### WORK ORDER
Repeat only the lines below from the one containing "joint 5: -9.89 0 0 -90" through the one containing "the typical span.", inclusive, exactly as written.

+++

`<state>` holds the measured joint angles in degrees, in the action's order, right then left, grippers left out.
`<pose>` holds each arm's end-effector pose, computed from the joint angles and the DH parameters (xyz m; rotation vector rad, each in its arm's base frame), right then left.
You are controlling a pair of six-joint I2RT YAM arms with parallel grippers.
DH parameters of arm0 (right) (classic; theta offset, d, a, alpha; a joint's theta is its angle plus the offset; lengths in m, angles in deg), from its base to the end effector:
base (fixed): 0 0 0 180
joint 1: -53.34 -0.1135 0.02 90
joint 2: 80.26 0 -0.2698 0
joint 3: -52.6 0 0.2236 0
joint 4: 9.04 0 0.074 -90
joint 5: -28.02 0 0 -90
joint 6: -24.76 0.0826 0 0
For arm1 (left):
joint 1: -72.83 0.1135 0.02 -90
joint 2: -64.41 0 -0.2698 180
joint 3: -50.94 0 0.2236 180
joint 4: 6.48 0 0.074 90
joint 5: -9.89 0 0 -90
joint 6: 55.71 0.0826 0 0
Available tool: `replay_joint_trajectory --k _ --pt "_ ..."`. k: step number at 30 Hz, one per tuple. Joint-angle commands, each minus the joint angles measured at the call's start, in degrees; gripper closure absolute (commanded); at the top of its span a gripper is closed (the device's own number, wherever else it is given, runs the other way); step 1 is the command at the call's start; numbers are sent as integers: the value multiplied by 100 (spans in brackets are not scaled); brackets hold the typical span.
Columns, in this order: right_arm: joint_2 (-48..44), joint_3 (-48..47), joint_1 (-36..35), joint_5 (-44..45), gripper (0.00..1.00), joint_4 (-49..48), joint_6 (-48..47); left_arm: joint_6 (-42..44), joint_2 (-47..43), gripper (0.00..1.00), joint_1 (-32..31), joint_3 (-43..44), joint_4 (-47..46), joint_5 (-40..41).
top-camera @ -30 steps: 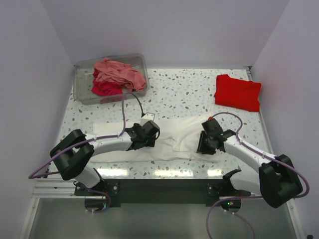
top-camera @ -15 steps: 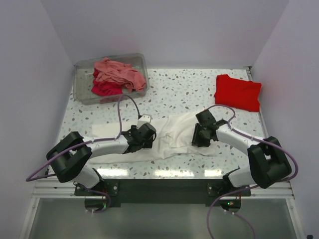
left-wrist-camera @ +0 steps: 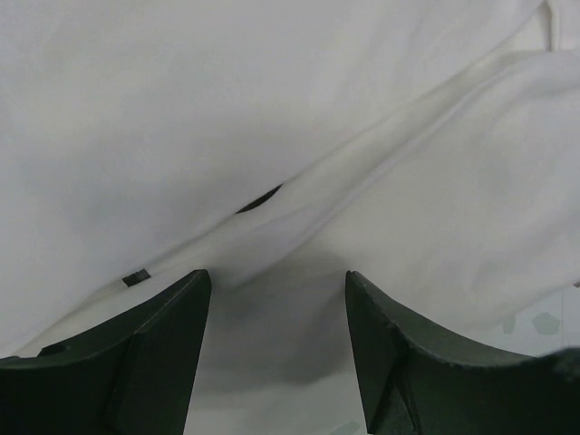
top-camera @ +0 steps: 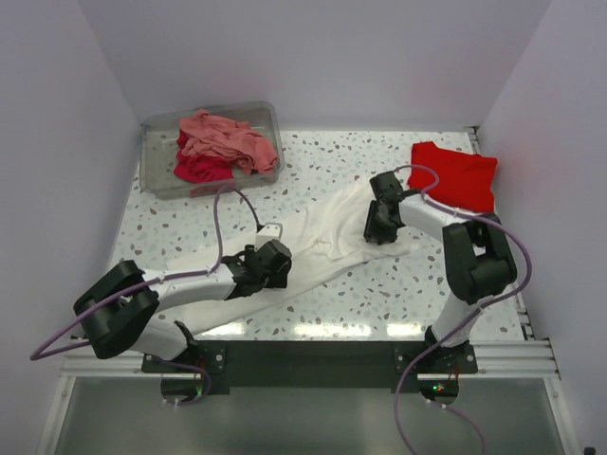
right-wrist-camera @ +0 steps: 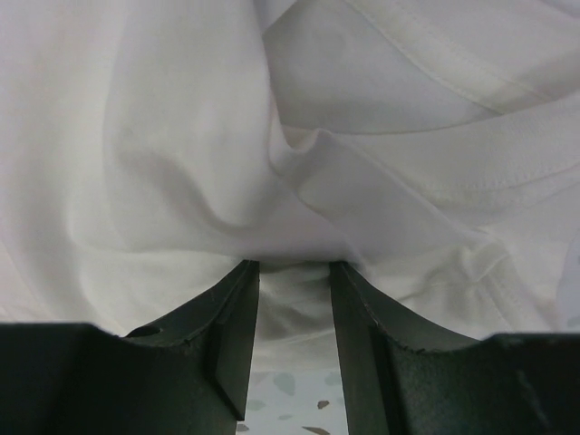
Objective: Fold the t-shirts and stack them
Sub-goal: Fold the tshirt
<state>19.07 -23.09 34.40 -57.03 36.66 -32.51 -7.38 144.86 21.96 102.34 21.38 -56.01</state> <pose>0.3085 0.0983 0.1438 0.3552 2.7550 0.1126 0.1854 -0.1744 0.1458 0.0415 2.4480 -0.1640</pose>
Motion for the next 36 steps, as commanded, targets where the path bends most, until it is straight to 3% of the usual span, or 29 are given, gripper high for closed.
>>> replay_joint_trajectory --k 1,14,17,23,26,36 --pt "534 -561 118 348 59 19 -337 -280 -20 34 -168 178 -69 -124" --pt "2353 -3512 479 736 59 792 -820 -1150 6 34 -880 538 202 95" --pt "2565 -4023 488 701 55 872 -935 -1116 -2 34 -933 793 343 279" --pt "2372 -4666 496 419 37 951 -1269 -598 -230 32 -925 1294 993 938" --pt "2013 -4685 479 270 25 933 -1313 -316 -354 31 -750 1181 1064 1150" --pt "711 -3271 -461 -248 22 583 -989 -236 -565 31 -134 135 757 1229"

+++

### FINISHED EXERCISE
joint 5: -9.89 0 0 -90
joint 6: 55.71 0.0826 0 0
Available tool: `replay_joint_trajectory --k _ --pt "_ ..."`. k: step number at 30 Hz, one per tuple. Joint-angle commands, each minus the joint angles measured at the call's start, in degrees; gripper closure absolute (commanded); at the top of its span a gripper is closed (the device's own number, wherever else it is given, runs the other way); step 1 is the command at the call's start; numbers are sent as integers: the value multiplied by 100 (spans in brackets are not scaled); brackets hold the typical span.

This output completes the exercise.